And these functions you can use further in your pipes with combination Result.map, Result.and_then, etc… For {:ok, data, metadata} is appropriate to put data, metadata into e.g. Map and then use Result functions again in pipes.

Result has a bunch of monad-inspired functions, but no overloaded case or with statements.
Because Result doesn’t need it. Check following examples how Result is used for these cases. For case: functions save and below write/close, for with: fold

Great idea :+1:

It seems to me like you are attempting to ‘defend’ the result library. I would like to clarify that my intention with the comparison was not to attack the other libraries, but only to point out what the differences between them are.

I think it is great that a diverse number of libraries that handle dealing with failure circumstances in different ways.
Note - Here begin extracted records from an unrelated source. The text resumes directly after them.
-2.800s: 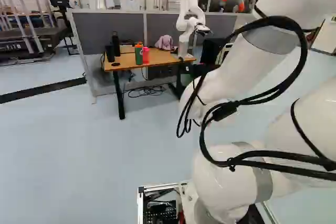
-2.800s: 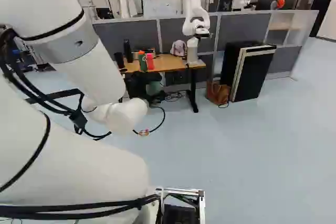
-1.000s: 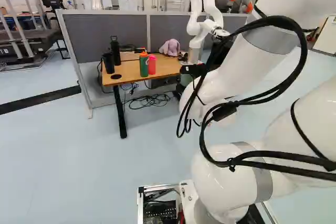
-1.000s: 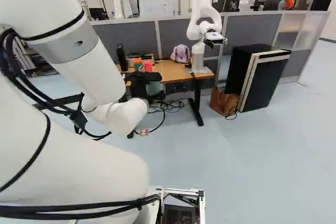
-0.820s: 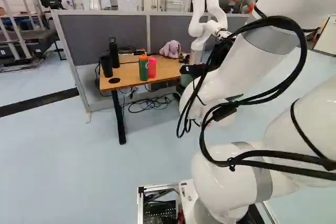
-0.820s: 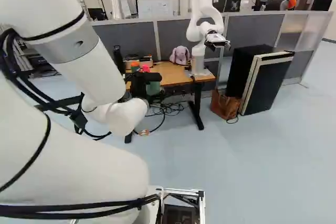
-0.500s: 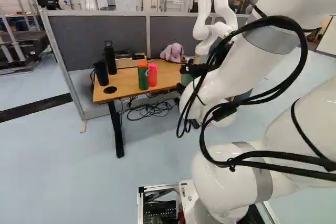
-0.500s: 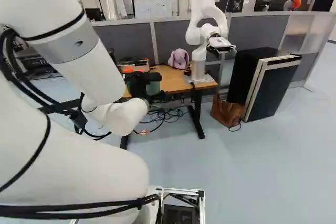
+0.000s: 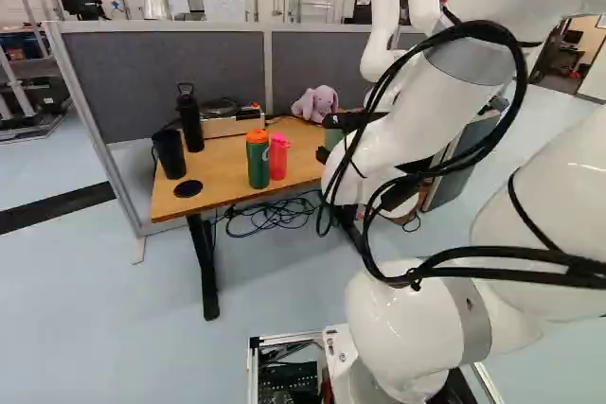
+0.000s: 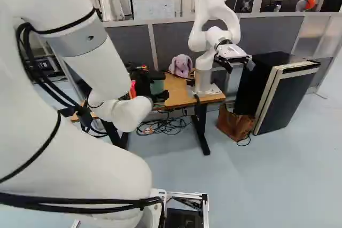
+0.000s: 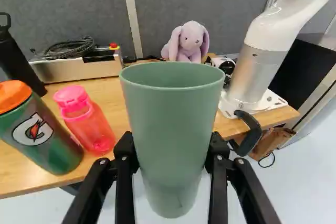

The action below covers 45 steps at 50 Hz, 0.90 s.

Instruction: Place the green cup on the table

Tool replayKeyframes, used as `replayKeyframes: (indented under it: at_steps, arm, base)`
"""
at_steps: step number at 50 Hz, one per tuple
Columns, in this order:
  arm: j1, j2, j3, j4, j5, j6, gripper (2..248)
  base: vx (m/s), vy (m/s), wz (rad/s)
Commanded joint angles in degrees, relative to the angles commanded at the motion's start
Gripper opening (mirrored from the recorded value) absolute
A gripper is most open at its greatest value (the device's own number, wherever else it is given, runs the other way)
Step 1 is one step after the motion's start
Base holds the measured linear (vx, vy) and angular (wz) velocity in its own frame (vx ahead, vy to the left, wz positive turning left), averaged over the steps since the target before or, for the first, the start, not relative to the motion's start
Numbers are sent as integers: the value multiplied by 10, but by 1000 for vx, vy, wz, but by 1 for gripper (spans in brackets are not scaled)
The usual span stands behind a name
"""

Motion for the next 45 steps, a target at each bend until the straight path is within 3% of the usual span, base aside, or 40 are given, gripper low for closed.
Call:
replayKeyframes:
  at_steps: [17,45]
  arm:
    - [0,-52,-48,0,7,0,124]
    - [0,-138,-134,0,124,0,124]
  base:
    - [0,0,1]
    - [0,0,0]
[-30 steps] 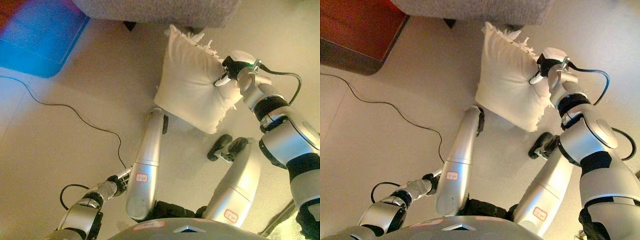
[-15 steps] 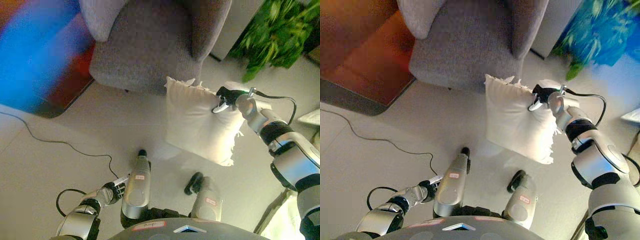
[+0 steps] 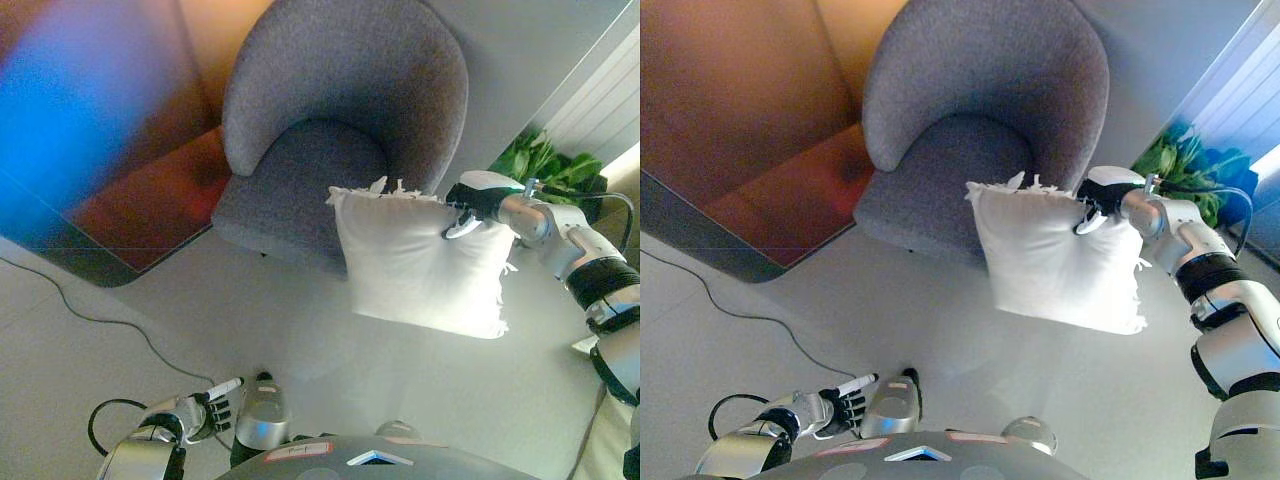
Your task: Pick up the pillow and put it on the sofa.
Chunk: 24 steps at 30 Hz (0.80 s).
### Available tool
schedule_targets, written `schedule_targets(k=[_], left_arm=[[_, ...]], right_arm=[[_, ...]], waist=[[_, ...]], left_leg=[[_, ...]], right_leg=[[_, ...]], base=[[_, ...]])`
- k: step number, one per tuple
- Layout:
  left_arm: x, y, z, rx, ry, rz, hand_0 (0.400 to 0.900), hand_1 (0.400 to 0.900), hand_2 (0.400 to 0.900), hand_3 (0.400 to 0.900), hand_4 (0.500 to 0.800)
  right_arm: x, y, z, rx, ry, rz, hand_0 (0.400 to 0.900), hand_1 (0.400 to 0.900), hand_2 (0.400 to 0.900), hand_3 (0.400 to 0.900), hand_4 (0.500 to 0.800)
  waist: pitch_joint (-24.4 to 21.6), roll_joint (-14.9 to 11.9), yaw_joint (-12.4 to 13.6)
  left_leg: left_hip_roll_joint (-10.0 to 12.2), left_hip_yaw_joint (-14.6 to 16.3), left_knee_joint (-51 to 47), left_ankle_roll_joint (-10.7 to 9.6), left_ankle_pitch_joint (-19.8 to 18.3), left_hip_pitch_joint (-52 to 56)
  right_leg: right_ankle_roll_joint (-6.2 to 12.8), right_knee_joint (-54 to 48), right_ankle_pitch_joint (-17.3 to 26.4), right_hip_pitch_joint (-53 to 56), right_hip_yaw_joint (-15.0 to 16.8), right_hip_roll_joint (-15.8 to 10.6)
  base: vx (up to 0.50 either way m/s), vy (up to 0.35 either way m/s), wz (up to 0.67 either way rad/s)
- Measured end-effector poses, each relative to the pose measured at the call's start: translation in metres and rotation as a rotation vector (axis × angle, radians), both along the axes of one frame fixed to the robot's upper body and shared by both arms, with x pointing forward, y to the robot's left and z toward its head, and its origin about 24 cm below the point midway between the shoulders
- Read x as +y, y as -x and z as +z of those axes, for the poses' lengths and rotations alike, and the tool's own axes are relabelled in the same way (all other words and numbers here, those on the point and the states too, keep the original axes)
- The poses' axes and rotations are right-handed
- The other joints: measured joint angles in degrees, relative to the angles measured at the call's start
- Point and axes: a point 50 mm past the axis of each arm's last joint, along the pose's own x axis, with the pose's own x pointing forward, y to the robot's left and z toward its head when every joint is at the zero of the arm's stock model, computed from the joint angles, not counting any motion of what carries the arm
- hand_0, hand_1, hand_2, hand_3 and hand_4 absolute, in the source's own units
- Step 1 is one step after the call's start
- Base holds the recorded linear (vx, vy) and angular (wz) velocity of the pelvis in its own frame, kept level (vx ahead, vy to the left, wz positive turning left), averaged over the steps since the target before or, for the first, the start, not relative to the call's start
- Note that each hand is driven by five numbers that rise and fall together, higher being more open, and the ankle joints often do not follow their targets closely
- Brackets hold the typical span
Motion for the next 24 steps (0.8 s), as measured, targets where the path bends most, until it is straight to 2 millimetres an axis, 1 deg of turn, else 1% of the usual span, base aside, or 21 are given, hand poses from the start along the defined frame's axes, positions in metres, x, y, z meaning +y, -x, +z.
schedule_targets(k=[2, 4, 7, 8, 9, 10, 11, 12, 13, 15, 16, 17, 18, 19, 20, 21, 22, 23, 24], left_arm=[[0.001, 0.003, -0.001, 0.008, 0.005, 0.012, 0.9, 0.9, 0.9, 0.9, 0.8], [0.003, 0.011, -0.002, 0.026, 0.011, 0.019, 0.9, 0.9, 0.9, 0.9, 0.8], [0.006, 0.019, -0.003, 0.054, 0.003, -0.001, 0.9, 0.9, 0.9, 0.9, 0.8], [0.007, 0.021, -0.003, 0.059, 0.0, -0.004, 0.9, 0.9, 0.9, 0.9, 0.8], [0.008, 0.021, -0.003, 0.066, -0.005, -0.009, 0.9, 0.9, 0.9, 0.9, 0.8], [0.01, 0.022, -0.002, 0.071, -0.019, -0.027, 0.9, 0.9, 0.9, 0.9, 0.8], [0.012, 0.023, -0.002, 0.077, -0.03, -0.037, 0.9, 0.9, 0.9, 0.9, 0.8], [0.014, 0.023, -0.002, 0.08, -0.038, -0.047, 0.9, 0.9, 0.9, 0.9, 0.8], [0.017, 0.024, -0.001, 0.081, -0.05, -0.05, 0.9, 0.9, 0.9, 0.9, 0.8], [0.022, 0.025, 0.001, 0.08, -0.072, -0.057, 0.9, 0.9, 0.9, 0.9, 0.8], [0.026, 0.027, 0.002, 0.084, -0.083, -0.054, 0.9, 0.9, 0.9, 0.9, 0.8], [0.034, 0.03, 0.004, 0.087, -0.103, -0.043, 0.9, 0.9, 0.9, 0.9, 0.8], [0.043, 0.033, 0.007, 0.087, -0.123, -0.033, 0.9, 0.9, 0.9, 0.9, 0.8], [0.047, 0.032, 0.009, 0.078, -0.155, -0.037, 0.9, 0.9, 0.9, 0.9, 0.8], [0.038, 0.037, 0.004, 0.101, -0.134, -0.056, 0.9, 0.9, 0.9, 0.9, 0.8], [0.034, 0.042, 0.002, 0.117, -0.125, -0.057, 0.9, 0.9, 0.9, 0.9, 0.8], [0.026, 0.044, -0.002, 0.125, -0.097, -0.045, 0.9, 0.9, 0.9, 0.9, 0.8], [0.027, 0.043, -0.001, 0.116, -0.094, -0.026, 0.9, 0.9, 0.9, 0.9, 0.8], [0.03, 0.039, 0.001, 0.101, -0.112, -0.034, 0.9, 0.9, 0.9, 0.9, 0.8]], right_arm=[[0.001, -0.003, 0.005, 0.003, 0.004, 0.012, 0.4, 0.4, 0.4, 0.4, 0.5], [0.007, -0.007, 0.012, 0.016, 0.02, 0.042, 0.4, 0.4, 0.4, 0.4, 0.5], [0.01, -0.01, 0.021, 0.013, 0.019, 0.061, 0.4, 0.4, 0.4, 0.4, 0.5], [0.009, -0.012, 0.024, 0.012, 0.014, 0.057, 0.4, 0.4, 0.4, 0.4, 0.5], [0.008, -0.013, 0.028, 0.005, 0.008, 0.052, 0.4, 0.4, 0.4, 0.4, 0.5], [0.008, -0.014, 0.032, -0.004, 0.007, 0.054, 0.4, 0.4, 0.4, 0.4, 0.5], [0.01, -0.017, 0.038, -0.019, 0.007, 0.06, 0.4, 0.4, 0.4, 0.4, 0.5], [0.013, -0.019, 0.045, -0.039, 0.004, 0.073, 0.4, 0.4, 0.4, 0.4, 0.5], [0.016, -0.021, 0.051, -0.056, -0.011, 0.085, 0.4, 0.4, 0.4, 0.4, 0.5], [0.019, -0.022, 0.057, -0.074, -0.026, 0.102, 0.4, 0.4, 0.4, 0.4, 0.5], [0.02, -0.023, 0.058, -0.075, -0.031, 0.104, 0.4, 0.4, 0.4, 0.4, 0.5], [0.02, -0.023, 0.058, -0.072, -0.034, 0.104, 0.4, 0.4, 0.4, 0.4, 0.5], [0.02, -0.023, 0.056, -0.063, -0.041, 0.102, 0.4, 0.4, 0.4, 0.4, 0.5], [0.02, -0.022, 0.05, -0.052, -0.054, 0.087, 0.4, 0.4, 0.4, 0.4, 0.5], [0.02, -0.021, 0.045, -0.036, -0.052, 0.071, 0.4, 0.4, 0.4, 0.4, 0.5], [0.019, -0.021, 0.044, -0.027, -0.048, 0.067, 0.4, 0.4, 0.4, 0.4, 0.5], [0.017, -0.02, 0.044, -0.024, -0.046, 0.061, 0.4, 0.4, 0.4, 0.4, 0.5], [0.012, -0.019, 0.047, -0.022, -0.048, 0.048, 0.4, 0.4, 0.4, 0.4, 0.5], [0.005, -0.018, 0.05, -0.02, -0.047, 0.024, 0.4, 0.4, 0.4, 0.4, 0.5]], waist=[[-0.53, -0.56, 0.4], [-1.22, -1.18, 0.52], [-2.3, -1.74, 0.48], [-2.34, -1.76, 0.48], [-2.38, -1.52, 0.33], [-2.5, -1.67, 0.51], [-2.51, -1.7, 0.38], [-2.46, -1.52, 0.48], [-2.44, -1.44, 0.22], [-2.49, -1.53, 0.05], [-2.67, -1.71, -0.14], [-3.05, -2.8, -0.44], [-3.32, -4.94, -1.07], [-3.99, -4.62, -1.69], [-4.91, -2.73, -1.26], [-5.31, -1.94, -1.01], [-5.32, -1.9, -0.97], [-5.31, -1.84, -1.1], [-4.97, -1.58, -1.18]], left_leg=[[-0.22, -0.18, -1.15, 0.06, 0.04, 1.06], [-0.63, -0.4, -2.03, 0.11, 0.06, 1.81], [-0.67, -2.13, -3.4, 0.62, 0.38, 1.86], [-0.56, -2.95, -3.97, 0.89, 0.56, 2.12], [-0.19, -5.04, -4.78, 1.15, 0.69, 2.31], [-0.09, -5.96, -5.13, 1.17, 0.7, 2.43], [-0.09, -6.94, -5.28, 1.24, 0.66, 2.33], [0.05, -8.64, -6.08, 1.22, 0.64, 2.57], [0.5, -9.64, -6.75, 0.76, 0.93, 2.65], [1.72, -11.74, -8.76, -0.2, 1.47, 3.58], [2.38, -12.89, -9.61, -1.96, 2.09, 3.83], [2.5, -13.97, -10.2, -3.74, 2.35, 3.64], [2.61, -15.62, -10.71, -5.26, 2.6, 3.44], [4.87, -16.06, -11.4, -6.8, 3.01, 3.59], [8.18, -16.06, -12.06, -8.16, 3.01, 3.94], [10.06, -15.13, -10.43, -8.51, 3.22, 2.87], [10.44, -14.1, -9.28, -8.35, 3.37, 1.52], [10.76, -13.65, -8.37, -8.33, 3.4, 0.06], [11.16, -14.12, -8.27, -8.56, 3.83, -0.57]], right_leg=[[-0.06, 0.58, 0.91, 0.15, 0.05, -0.27], [-0.09, 1.3, 2.22, 0.12, -0.06, -0.1], [-0.75, 2.03, 5.07, 0.15, 0.99, 0.47], [-0.5, 3.35, 6.37, -0.33, 2.26, 0.67], [0.76, 5.66, 6.29, -1.8, 4.82, 0.53], [1.92, 3.38, 5.13, -2.19, 6.55, 1.01], [1.95, -0.62, 5.13, -2.2, 6.91, 1.06], [2.13, -4.81, 5.26, -2.42, 7.23, 1.22], [2.13, -10.33, 5.28, -2.88, 8.09, 1.82], [2.67, -18.34, 6.13, -4.72, 8.73, 3.01], [2.84, -21.33, 7.59, -5.38, 8.82, 3.52], [1.71, -21.12, 8.8, -6.74, 9.04, 4.27], [0.52, -20.19, 9.59, -7.25, 10.03, 4.71], [-0.7, -18.34, 8.95, -6.77, 9.8, 6.43], [0.38, -15.39, 5.88, -7.37, 9.76, 8.85], [-0.87, -14.91, 5.36, -7.42, 9.46, 10.81], [-1.45, -14.91, 5.08, -7.49, 9.23, 11.85], [-1.78, -14.98, 4.56, -7.44, 9.15, 12.46], [-1.7, -14.21, 3.38, -7.31, 9.76, 12.81]], base=[[0.18, 0.139, 0.1], [0.18, 0.117, 0.2], [0.19, -0.013, 0.47], [0.21, -0.127, 0.52], [0.22, -0.216, 0.48], [0.22, -0.26, 0.42], [0.26, -0.324, 0.44], [0.25, -0.325, 0.42], [0.27, -0.35, 0.41], [0.26, -0.392, 0.37], [0.25, -0.443, 0.38], [0.26, -0.497, 0.43], [0.25, -0.579, 0.56], [0.2, -0.507, 0.63], [0.24, -0.474, 0.81], [0.24, -0.365, 0.69], [0.26, -0.309, 0.59], [0.18, -0.168, 0.23], [0.18, -0.092, 0.07]])
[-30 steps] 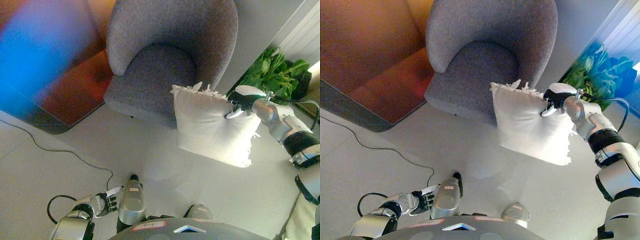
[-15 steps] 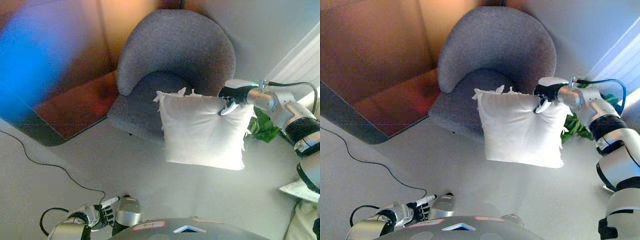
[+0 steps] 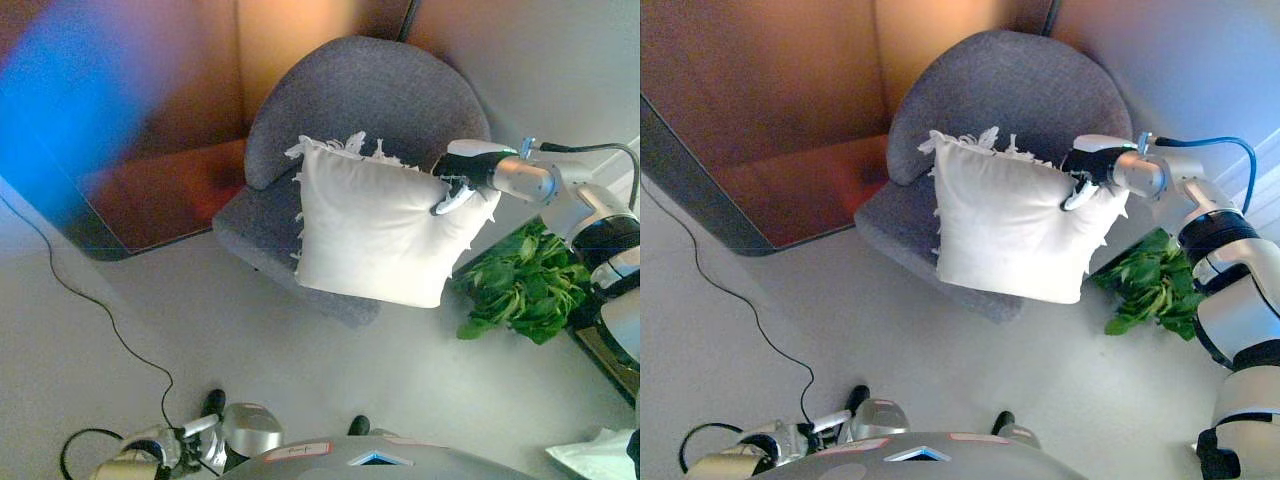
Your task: Pick up the pillow and put it on the sofa.
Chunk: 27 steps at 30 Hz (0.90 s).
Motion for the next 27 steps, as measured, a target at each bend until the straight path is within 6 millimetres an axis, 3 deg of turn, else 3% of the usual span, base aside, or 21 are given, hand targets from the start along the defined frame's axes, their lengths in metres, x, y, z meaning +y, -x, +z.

I personally like the way Solution does it the best (for failure circumstances related to ok/error tuples) because I created it myself so it matches my needs perfectly (No pun intended :stuck_out_tongue_winking_eye: ).
Other people might like other libraries more, and other situations might call for other libraries. And that’s great! :slight_smile:

Any defend wasn’t and isn’t my purpose (and also I didn’t perceive that the comparison would have be attack) and I apology if it would sound this way. I just wanted to point out how to Result can be used.

Yes I agree with that.

Huh?

iex> {:error, :an_error, :meta} |> normalize()
%ErlangError{original: :an_error}

It handles them fine, there’s just no place to put the ‘meta’ field into the ErlangError struct (this is an :"Elixir.ErlangError" struct, not an exceptional thing).

Ok tuples with extra fields are passed through unchanged, as otherwise it wouldn’t know how to process the extra data or in what form you want it, these are by design.

However, if you do know how you want something like {:ok, :a_value, :meta} to be processed, say as a map, you can pass in a transformation function to the normalize call (great for handling lots of possibilities to normalize them all!).

So I’m not really sure what this is referencing for exceptional, it handles all of these variants both with a default style handling and a way to override as well?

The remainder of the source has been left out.